● Assigned task:
All of the lines below should be copied word for word.

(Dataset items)

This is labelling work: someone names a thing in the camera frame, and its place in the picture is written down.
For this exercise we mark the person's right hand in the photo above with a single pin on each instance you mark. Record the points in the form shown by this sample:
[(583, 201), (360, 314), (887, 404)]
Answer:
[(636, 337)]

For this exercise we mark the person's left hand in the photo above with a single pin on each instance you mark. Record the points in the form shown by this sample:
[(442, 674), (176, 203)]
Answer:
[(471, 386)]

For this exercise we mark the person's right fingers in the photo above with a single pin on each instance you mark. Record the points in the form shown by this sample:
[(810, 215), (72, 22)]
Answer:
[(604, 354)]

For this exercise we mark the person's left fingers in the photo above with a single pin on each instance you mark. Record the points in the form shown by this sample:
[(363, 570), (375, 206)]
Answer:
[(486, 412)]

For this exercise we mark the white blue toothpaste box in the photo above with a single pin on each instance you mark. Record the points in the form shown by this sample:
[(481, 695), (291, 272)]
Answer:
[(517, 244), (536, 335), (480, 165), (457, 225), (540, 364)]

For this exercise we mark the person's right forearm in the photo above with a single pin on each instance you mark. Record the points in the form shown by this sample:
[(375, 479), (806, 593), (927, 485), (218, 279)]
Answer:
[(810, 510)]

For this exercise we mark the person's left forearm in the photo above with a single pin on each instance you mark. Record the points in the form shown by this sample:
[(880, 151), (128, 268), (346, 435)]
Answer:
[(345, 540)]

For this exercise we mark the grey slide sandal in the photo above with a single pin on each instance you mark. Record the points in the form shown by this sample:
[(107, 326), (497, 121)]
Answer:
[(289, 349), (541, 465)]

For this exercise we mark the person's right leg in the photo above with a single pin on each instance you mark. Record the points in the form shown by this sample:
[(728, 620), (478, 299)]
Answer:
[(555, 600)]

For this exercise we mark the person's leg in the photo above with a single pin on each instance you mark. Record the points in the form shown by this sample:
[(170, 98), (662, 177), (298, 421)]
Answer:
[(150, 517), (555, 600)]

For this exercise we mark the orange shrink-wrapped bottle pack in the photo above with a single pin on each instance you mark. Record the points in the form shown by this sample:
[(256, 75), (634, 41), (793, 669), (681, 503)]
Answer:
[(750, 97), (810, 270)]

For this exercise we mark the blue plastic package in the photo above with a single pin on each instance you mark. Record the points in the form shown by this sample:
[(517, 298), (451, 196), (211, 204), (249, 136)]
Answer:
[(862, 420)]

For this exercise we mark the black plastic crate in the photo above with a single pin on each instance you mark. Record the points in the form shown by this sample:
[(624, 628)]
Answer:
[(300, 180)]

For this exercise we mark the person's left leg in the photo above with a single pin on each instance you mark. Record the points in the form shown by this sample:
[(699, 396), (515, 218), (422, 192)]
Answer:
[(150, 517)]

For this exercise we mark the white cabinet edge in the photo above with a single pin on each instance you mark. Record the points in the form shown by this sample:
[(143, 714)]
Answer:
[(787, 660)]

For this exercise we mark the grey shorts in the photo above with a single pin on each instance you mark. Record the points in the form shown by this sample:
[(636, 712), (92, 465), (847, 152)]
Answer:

● Output:
This is labelling work: someone names a thing in the camera frame, and its place in the picture is written down.
For this exercise we mark the person's right hand in the photo above with a single pin on each instance you mark. Record the points in the form shown by this sample:
[(583, 201), (360, 314), (887, 404)]
Answer:
[(636, 337)]

For this exercise we mark the person's left hand in the photo above with a single pin on each instance you mark. Record the points in the form shown by this sample:
[(442, 674), (176, 203)]
Answer:
[(471, 386)]

For this exercise we mark the person's right fingers in the photo above with a single pin on each instance you mark. Record the points in the form shown by this sample:
[(810, 215), (72, 22)]
Answer:
[(604, 354)]

For this exercise we mark the person's left fingers in the photo above with a single pin on each instance you mark. Record the points in the form shown by this sample:
[(363, 570), (375, 206)]
Answer:
[(486, 412)]

For this exercise we mark the white blue toothpaste box in the photo above with a single pin on each instance you mark. Record the points in the form shown by this sample:
[(481, 695), (291, 272)]
Answer:
[(517, 244), (536, 335), (480, 165), (457, 225), (540, 364)]

For this exercise we mark the person's right forearm in the photo above with a single pin on each instance you mark. Record the points in the form shown by this sample:
[(375, 479), (806, 593), (927, 485), (218, 279)]
Answer:
[(810, 510)]

For this exercise we mark the person's left forearm in the photo above with a single pin on each instance you mark. Record the points in the form shown by this sample:
[(880, 151), (128, 268), (346, 435)]
Answer:
[(345, 540)]

For this exercise we mark the grey slide sandal in the photo above with a single pin on each instance you mark. Record the points in the form shown by this sample:
[(107, 326), (497, 121)]
Answer:
[(289, 349), (541, 465)]

For this exercise we mark the person's right leg in the photo above with a single pin on each instance you mark. Record the points in the form shown by this sample:
[(728, 620), (478, 299)]
Answer:
[(555, 600)]

For this exercise we mark the person's leg in the photo above with a single pin on each instance you mark. Record the points in the form shown by this sample:
[(170, 98), (662, 177), (298, 421)]
Answer:
[(150, 517), (555, 600)]

For this exercise we mark the orange shrink-wrapped bottle pack in the photo above with a single pin on each instance you mark. Record the points in the form shown by this sample:
[(256, 75), (634, 41), (793, 669), (681, 503)]
Answer:
[(750, 97), (810, 270)]

For this exercise we mark the blue plastic package in the photo above with a single pin on each instance you mark. Record the points in the form shown by this sample:
[(517, 298), (451, 196), (211, 204), (249, 136)]
Answer:
[(862, 420)]

For this exercise we mark the black plastic crate in the photo above with a single pin on each instance you mark. Record the points in the form shown by this sample:
[(624, 628)]
Answer:
[(300, 180)]

For this exercise we mark the person's left leg in the photo above with a single pin on each instance you mark. Record the points in the form shown by this sample:
[(699, 396), (515, 218), (422, 192)]
Answer:
[(150, 517)]

For this exercise we mark the white cabinet edge in the photo above with a single pin on each instance you mark. Record the points in the form shown by this sample:
[(143, 714)]
Answer:
[(787, 660)]

For this exercise we mark the grey shorts in the photo above with a single pin on each instance you mark. Record the points in the form shown by this sample:
[(636, 712), (92, 465), (847, 152)]
Answer:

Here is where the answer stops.